Both could be forced into pivotal roles 12 days after arriving in East Rutherford.

But, Pro Football Focus lists Price as the No. 66 ranked out of 69 centers this preseason. Bredeson showed some promise as a rookie, but finished the season on injured reserve with a knee injury last year.

Following the news first reported by The Athletic that Lemieux has a partially torn patella tendon and plans to play through it, the pressure is on Price and Bredeson, two players acquired in the 24 hours leading up to the Bengals and Ravens trimming their rosters to 53 players to potentially salvage this line.
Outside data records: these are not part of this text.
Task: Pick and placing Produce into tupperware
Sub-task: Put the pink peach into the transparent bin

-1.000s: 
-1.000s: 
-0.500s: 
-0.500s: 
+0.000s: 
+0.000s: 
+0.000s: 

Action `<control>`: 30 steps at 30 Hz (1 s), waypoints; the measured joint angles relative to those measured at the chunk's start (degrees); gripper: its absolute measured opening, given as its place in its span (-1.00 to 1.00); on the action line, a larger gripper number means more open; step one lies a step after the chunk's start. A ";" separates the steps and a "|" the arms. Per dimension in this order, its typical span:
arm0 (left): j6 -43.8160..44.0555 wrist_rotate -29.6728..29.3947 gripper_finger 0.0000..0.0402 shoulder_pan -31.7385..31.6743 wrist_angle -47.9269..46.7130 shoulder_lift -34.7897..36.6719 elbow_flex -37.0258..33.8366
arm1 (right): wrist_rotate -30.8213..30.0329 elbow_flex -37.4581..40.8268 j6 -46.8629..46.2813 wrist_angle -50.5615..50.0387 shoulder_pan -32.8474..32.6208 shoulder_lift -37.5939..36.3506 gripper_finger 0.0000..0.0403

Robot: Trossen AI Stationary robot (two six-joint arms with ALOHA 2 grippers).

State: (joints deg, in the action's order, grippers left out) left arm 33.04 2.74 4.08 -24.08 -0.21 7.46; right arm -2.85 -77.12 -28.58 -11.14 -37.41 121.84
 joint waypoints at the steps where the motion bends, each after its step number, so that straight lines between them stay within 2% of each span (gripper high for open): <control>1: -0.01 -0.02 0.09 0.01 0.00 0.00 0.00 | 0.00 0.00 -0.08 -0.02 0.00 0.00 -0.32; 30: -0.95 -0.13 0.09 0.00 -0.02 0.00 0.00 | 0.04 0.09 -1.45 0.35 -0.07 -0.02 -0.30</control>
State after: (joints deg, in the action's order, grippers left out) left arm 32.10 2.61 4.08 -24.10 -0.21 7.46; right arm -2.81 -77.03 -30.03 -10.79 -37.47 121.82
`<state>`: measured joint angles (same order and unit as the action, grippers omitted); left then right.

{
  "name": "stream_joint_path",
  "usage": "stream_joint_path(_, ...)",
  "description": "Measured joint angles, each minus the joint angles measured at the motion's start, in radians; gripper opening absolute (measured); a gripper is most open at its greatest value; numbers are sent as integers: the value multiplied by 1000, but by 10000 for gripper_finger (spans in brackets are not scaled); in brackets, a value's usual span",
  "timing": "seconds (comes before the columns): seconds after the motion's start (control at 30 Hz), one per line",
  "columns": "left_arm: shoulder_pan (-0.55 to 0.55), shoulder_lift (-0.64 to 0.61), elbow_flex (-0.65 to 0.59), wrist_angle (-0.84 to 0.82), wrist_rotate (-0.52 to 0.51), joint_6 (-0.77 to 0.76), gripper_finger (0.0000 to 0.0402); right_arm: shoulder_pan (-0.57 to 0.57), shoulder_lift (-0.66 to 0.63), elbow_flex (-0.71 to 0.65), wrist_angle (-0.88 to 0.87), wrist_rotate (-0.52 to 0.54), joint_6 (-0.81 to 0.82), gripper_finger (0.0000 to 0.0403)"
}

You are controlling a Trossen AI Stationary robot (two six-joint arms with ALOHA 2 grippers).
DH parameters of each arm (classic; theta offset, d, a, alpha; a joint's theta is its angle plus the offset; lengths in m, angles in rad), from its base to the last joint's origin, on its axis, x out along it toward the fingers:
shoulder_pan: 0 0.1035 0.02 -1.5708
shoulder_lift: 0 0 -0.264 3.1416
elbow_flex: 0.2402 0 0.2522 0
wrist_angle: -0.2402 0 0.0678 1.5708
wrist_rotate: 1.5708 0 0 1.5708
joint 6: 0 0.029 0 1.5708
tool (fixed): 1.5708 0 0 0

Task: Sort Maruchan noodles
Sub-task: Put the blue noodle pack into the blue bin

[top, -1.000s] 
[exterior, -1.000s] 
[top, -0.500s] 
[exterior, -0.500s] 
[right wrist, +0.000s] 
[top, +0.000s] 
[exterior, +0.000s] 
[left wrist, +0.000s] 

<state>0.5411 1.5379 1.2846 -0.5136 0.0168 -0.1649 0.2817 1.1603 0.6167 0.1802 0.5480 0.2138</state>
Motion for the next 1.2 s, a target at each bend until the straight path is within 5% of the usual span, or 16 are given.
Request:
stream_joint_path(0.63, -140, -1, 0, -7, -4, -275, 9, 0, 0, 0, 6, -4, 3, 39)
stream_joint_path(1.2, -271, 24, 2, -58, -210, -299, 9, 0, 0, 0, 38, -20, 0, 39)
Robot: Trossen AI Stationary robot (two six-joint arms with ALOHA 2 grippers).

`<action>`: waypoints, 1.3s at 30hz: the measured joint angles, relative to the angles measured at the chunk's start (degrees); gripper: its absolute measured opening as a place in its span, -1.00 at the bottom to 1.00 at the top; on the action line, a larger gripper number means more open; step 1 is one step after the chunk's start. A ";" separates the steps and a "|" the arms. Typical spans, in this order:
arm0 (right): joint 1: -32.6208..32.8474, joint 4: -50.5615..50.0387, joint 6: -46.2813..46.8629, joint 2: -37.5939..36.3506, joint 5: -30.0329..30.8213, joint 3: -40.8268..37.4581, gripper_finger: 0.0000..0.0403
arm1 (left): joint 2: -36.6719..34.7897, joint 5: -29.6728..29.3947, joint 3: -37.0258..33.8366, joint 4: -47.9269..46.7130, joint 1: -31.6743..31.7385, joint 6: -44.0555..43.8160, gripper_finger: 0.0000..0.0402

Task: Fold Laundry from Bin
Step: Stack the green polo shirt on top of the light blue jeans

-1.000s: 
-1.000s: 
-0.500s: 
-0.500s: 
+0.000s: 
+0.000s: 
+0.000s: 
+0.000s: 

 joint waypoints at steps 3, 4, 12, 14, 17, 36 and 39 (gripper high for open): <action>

The ultimate irony, and really the ultimate shame, for the NY Giants in 2021 would be if after finally adopting an organizational philosophy of hyper aggressively adding weapons; Kenny Golladay ($45 million guaranteed), Kadarius Toney (first-round pick), and Kyle Rudolph in order to give Jones the best possible chance to succeed and the franchise a legitimate opportunity to evaluate his ceiling, is all undone because the franchise got complacent after middling results from the young offensive linemen it acquired last offseason.

When the Denver Broncos arrive with Von Miller, Bradly Chubb, and a swarming front-seven in tow, we’ll get a pretty good idea if the NY Giants’ reactionary moves this week were enough to fix what has been a decade long sojourn to fix an offensive line that feels to closer to the finish line today than it has since Gettleman arrived.